TASK INSTRUCTIONS: Pull out each line of the data that includes the word "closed".

:: RECORDED INFORMATION

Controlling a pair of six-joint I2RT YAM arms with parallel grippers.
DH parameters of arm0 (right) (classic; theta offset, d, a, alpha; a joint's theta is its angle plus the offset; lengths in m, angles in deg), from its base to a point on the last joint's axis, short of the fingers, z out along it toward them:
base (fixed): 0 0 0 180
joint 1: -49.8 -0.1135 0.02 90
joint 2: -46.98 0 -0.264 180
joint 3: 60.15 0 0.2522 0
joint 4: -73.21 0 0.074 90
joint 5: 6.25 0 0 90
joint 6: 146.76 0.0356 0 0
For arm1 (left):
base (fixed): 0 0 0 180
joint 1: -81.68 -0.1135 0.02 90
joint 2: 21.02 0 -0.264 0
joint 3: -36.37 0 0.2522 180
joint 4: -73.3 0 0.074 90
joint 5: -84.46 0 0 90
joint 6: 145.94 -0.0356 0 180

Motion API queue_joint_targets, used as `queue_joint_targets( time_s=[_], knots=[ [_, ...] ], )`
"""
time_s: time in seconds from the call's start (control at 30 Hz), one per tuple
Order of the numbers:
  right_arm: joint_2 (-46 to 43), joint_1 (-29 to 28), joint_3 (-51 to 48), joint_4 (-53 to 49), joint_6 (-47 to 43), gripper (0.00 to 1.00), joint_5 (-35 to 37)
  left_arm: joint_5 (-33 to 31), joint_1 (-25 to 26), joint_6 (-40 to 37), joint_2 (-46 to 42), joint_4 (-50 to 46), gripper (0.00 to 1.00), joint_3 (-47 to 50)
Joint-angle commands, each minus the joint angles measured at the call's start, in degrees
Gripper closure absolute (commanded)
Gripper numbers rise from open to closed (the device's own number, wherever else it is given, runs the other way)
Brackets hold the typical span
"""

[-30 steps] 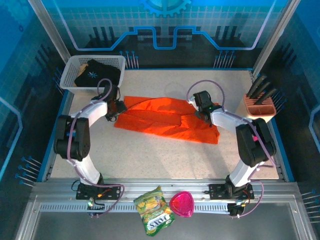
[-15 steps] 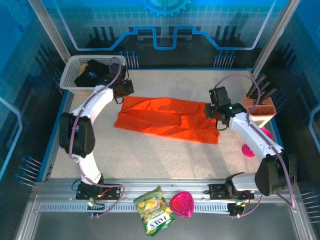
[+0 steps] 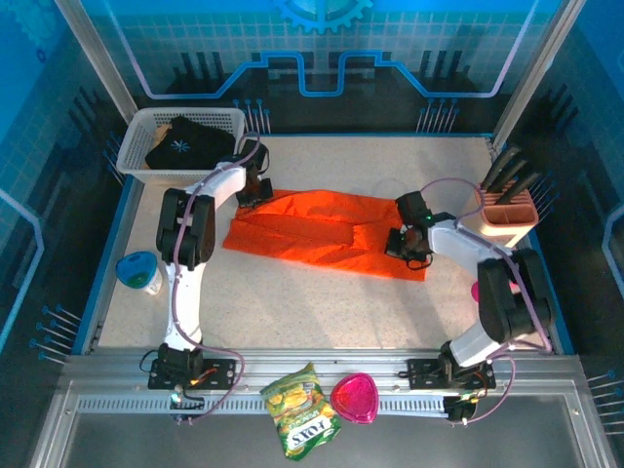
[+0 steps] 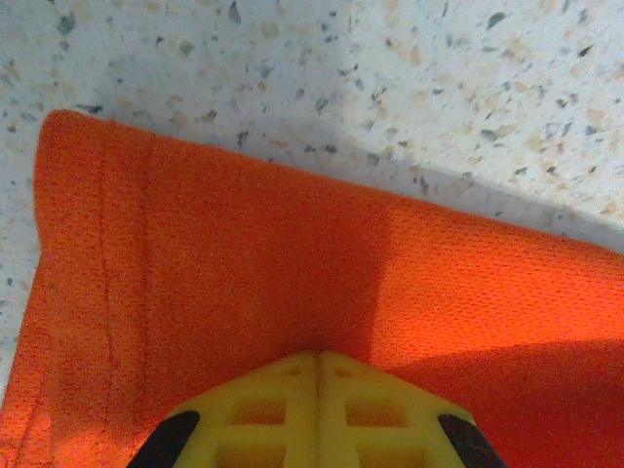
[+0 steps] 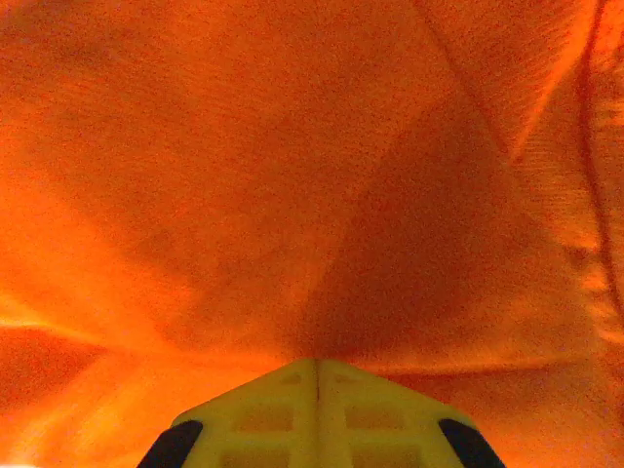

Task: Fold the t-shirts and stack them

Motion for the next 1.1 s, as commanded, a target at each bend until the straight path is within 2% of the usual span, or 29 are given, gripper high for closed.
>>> queue_joint_targets(
  time_s=[0.0,0.13,0.4,0.7,0.9,1.07],
  knots=[
    [5.3,0.9,2.7,1.4,1.0,1.00,-0.8,0.4,0.3,-0.1,0.0,-3.5,1.00,-0.3],
    [10.8,1.1,7.6,-0.3,-1.0,1.00,1.1,2.4,0.5,0.6,-1.7,-3.7,1.00,3.8],
    [21.5,4.7,22.9,-5.1,-8.1,1.00,0.9,6.2,2.3,4.0,-12.4,2.4,1.00,22.2],
    [37.6,8.6,45.6,-12.5,-17.3,1.00,-3.7,9.5,9.0,10.0,-26.5,5.2,1.00,39.2],
    [50.4,9.5,64.9,-20.1,-19.1,1.00,-8.6,8.6,16.2,17.2,-37.3,5.4,0.99,46.8],
    [61.9,9.6,86.8,-28.8,-18.9,1.00,-11.3,7.8,20.9,21.6,-42.8,5.0,0.97,50.2]
  ],
)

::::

SOLUTION TO THE EXERCISE:
Gripper numbers rise from open to closed (the device's own number, wherever else it is given, runs the other way)
Motion for the next 1.1 s, as commanded, a target at each bend until the straight path is within 2% of the usual span, or 29 are given, gripper high for closed.

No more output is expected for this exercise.